INFORMATION GIVEN below:

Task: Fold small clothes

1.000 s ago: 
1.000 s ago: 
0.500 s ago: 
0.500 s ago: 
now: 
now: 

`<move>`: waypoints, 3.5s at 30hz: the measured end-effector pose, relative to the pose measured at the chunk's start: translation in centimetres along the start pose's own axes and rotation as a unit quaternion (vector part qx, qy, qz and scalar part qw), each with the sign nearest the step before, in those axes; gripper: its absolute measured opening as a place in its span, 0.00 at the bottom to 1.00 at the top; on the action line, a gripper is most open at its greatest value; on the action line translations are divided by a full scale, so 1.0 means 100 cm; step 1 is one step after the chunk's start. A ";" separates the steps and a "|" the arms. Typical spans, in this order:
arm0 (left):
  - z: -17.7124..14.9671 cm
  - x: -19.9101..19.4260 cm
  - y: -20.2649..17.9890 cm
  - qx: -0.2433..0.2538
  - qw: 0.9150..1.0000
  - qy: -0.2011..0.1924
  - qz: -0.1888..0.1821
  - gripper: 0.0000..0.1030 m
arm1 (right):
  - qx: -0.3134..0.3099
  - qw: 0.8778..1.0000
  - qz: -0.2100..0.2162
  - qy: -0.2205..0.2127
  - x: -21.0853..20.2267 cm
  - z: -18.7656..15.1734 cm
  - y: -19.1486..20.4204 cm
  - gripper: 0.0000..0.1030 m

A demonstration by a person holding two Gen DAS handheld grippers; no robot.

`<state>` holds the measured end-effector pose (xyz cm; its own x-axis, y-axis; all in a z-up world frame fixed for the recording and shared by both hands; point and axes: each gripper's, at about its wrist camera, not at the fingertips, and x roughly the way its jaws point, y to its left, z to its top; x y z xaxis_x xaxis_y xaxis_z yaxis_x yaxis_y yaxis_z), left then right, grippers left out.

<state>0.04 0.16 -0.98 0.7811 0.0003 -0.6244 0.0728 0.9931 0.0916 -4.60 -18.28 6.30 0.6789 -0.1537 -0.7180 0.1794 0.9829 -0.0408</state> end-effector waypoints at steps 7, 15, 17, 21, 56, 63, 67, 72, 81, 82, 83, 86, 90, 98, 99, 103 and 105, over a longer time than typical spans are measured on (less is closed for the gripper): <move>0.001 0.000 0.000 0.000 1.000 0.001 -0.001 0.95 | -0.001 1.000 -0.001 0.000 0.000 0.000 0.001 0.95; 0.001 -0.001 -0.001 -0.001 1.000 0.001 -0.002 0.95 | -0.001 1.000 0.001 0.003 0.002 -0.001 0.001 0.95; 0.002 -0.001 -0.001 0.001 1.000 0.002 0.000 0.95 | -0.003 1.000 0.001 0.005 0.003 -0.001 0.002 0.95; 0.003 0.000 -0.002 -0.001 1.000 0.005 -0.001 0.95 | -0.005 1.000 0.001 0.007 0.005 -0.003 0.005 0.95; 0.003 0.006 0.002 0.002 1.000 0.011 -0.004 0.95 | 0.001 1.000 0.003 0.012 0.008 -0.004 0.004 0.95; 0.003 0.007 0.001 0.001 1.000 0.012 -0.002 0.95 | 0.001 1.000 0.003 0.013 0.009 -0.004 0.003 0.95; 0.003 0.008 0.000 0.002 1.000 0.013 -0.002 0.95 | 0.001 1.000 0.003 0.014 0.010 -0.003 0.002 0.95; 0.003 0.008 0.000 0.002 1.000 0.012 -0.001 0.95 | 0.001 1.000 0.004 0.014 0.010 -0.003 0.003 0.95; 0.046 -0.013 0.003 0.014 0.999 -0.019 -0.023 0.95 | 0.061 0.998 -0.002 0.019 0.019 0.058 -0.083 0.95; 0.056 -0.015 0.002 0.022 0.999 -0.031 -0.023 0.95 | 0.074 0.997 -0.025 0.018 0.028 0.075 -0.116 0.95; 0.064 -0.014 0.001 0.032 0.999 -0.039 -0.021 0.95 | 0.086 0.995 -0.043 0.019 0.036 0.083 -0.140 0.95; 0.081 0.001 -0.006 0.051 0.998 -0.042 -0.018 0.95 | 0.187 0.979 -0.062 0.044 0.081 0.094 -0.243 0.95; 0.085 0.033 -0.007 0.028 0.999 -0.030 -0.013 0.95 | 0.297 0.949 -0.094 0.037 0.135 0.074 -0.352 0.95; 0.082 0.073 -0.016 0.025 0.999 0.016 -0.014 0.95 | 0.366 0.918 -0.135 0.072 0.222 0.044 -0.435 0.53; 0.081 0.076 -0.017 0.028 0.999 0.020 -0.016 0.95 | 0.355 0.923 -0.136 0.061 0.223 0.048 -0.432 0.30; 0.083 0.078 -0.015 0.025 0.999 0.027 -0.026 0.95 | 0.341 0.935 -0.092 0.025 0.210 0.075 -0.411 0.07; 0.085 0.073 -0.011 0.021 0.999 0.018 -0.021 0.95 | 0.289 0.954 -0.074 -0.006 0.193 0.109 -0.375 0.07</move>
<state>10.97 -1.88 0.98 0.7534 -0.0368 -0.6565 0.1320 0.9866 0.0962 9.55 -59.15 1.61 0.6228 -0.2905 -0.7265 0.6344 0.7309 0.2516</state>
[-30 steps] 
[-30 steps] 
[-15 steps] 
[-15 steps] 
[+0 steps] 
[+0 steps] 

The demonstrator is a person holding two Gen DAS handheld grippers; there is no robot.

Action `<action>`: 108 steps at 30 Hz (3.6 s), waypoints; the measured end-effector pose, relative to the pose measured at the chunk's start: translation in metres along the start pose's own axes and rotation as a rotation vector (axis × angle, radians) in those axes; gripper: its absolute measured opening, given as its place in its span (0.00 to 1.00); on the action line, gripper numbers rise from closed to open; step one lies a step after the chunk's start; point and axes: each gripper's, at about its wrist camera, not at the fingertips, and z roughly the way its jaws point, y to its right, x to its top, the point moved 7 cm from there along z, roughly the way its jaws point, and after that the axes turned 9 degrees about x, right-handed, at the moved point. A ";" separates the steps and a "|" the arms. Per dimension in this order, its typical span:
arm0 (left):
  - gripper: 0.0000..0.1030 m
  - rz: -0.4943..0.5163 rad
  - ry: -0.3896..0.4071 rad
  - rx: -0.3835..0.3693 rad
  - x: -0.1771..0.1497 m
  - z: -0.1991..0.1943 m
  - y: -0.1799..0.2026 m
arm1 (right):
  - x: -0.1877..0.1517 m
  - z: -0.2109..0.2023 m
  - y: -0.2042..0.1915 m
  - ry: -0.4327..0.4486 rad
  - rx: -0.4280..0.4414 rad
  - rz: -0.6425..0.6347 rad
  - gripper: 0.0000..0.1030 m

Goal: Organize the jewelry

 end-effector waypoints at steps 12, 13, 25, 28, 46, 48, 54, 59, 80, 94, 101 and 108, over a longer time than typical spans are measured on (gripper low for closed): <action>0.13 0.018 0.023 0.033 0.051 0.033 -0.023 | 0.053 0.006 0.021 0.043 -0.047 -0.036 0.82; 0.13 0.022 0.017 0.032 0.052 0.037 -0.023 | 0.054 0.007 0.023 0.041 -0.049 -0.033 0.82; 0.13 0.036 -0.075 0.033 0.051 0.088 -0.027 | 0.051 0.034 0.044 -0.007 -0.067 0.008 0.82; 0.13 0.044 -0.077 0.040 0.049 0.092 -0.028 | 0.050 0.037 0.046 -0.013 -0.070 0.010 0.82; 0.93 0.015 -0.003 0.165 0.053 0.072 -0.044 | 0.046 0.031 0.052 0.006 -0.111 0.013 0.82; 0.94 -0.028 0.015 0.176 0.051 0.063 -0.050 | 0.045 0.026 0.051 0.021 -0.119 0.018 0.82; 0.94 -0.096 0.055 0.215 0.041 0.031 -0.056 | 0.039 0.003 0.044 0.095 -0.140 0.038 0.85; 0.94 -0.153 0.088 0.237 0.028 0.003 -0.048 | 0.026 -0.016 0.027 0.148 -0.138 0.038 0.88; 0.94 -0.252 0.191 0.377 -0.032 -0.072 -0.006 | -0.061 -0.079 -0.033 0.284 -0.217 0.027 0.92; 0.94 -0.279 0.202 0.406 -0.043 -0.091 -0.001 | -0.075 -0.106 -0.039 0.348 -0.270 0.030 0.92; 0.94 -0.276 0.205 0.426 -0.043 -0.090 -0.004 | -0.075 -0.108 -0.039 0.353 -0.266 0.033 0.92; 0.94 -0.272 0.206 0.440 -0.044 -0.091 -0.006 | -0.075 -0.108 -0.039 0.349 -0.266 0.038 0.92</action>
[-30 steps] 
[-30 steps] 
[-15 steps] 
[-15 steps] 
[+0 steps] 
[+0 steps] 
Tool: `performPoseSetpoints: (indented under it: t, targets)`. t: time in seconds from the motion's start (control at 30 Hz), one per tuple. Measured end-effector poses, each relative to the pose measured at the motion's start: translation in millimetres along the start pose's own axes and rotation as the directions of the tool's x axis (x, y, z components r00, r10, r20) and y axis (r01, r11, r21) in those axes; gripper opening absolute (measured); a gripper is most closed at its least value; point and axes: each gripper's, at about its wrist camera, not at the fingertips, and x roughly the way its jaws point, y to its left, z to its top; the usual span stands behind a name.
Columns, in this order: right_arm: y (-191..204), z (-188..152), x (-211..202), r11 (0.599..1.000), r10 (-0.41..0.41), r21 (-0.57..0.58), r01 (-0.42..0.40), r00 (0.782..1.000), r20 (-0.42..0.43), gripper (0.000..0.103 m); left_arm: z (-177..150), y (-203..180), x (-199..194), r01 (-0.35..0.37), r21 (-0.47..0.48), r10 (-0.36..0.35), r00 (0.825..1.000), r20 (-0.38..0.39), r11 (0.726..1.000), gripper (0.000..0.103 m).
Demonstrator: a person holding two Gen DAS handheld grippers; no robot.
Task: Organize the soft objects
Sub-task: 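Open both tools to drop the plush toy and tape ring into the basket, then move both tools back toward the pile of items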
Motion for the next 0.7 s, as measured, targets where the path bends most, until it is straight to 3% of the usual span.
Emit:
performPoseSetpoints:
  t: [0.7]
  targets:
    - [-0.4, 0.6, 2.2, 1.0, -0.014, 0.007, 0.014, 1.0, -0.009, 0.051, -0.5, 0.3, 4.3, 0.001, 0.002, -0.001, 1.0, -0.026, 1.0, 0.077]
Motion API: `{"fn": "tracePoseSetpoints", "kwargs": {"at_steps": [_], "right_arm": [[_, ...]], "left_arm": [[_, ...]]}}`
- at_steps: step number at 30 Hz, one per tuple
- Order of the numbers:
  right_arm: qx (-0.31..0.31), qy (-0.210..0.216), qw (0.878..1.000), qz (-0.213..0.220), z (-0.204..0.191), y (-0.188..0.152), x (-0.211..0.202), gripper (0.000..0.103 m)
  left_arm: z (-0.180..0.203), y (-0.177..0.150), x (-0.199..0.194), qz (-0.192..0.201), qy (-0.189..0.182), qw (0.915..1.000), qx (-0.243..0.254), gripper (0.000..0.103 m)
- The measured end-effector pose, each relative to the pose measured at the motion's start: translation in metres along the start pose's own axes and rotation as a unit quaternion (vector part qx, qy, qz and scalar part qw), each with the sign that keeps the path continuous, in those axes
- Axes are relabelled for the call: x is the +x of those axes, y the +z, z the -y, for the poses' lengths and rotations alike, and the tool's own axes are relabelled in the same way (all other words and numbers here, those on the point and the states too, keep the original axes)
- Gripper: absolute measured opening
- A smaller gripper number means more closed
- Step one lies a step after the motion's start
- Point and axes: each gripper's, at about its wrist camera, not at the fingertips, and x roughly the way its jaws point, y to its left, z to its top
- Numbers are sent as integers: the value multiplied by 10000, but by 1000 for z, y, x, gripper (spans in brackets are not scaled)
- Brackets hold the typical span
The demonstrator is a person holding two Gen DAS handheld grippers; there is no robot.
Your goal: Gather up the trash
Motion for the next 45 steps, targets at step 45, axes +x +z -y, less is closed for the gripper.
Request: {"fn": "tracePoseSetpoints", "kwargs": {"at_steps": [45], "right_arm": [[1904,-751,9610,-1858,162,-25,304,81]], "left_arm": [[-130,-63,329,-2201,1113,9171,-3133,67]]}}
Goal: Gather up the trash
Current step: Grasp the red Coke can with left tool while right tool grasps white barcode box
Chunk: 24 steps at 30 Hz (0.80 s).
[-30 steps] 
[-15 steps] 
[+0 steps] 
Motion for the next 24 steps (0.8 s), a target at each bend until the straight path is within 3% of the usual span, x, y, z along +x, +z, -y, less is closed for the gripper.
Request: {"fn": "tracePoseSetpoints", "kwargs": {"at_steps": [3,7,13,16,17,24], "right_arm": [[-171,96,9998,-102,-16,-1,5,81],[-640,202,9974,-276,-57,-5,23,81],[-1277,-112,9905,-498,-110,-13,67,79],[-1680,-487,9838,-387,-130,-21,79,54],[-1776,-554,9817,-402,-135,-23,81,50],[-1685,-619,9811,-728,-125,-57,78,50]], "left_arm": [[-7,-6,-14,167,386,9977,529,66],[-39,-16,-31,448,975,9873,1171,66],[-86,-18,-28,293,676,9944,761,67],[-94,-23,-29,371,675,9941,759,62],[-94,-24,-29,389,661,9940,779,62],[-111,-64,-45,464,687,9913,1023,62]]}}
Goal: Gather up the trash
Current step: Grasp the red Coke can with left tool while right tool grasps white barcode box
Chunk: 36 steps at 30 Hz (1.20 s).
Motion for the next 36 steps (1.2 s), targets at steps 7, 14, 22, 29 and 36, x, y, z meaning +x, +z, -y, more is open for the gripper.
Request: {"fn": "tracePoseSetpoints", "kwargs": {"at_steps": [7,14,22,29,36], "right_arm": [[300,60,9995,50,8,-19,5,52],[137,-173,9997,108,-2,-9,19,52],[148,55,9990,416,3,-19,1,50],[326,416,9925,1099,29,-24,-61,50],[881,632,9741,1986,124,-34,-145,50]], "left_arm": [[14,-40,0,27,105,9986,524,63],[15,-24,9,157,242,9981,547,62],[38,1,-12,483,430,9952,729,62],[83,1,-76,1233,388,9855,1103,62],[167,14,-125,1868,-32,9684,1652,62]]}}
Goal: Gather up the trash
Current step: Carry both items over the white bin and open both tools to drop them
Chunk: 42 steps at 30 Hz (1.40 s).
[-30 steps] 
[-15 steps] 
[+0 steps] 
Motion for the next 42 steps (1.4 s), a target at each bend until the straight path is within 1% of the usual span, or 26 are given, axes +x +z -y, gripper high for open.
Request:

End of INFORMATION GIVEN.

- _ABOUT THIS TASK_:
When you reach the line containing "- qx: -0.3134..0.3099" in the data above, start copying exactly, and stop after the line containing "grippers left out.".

- _TASK RESPONSE_:
  - qx: -0.3134..0.3099
  - qw: 0.8778..1.0000
  - qz: -0.2100..0.2162
  - qy: -0.2205..0.2127
  - x: -21.0853..20.2267 cm
  - z: -18.7656..15.1734 cm
  - y: -19.1486..20.4204 cm
  - gripper: 0.0000..0.1030 m

A demonstration by a person holding two Gen DAS handheld grippers; no robot.

`<state>` holds the measured end-effector pose (xyz cm; its own x-axis, y-axis; all in a z-up world frame fixed for the recording and shared by both hands; point and axes: each gripper's, at about its wrist camera, not at the fingertips, and x roughly the way its jaws point, y to its left, z to its top; x y z xaxis_x xaxis_y xaxis_z yaxis_x yaxis_y yaxis_z), left then right, grippers left out.

The exercise has been fully answered.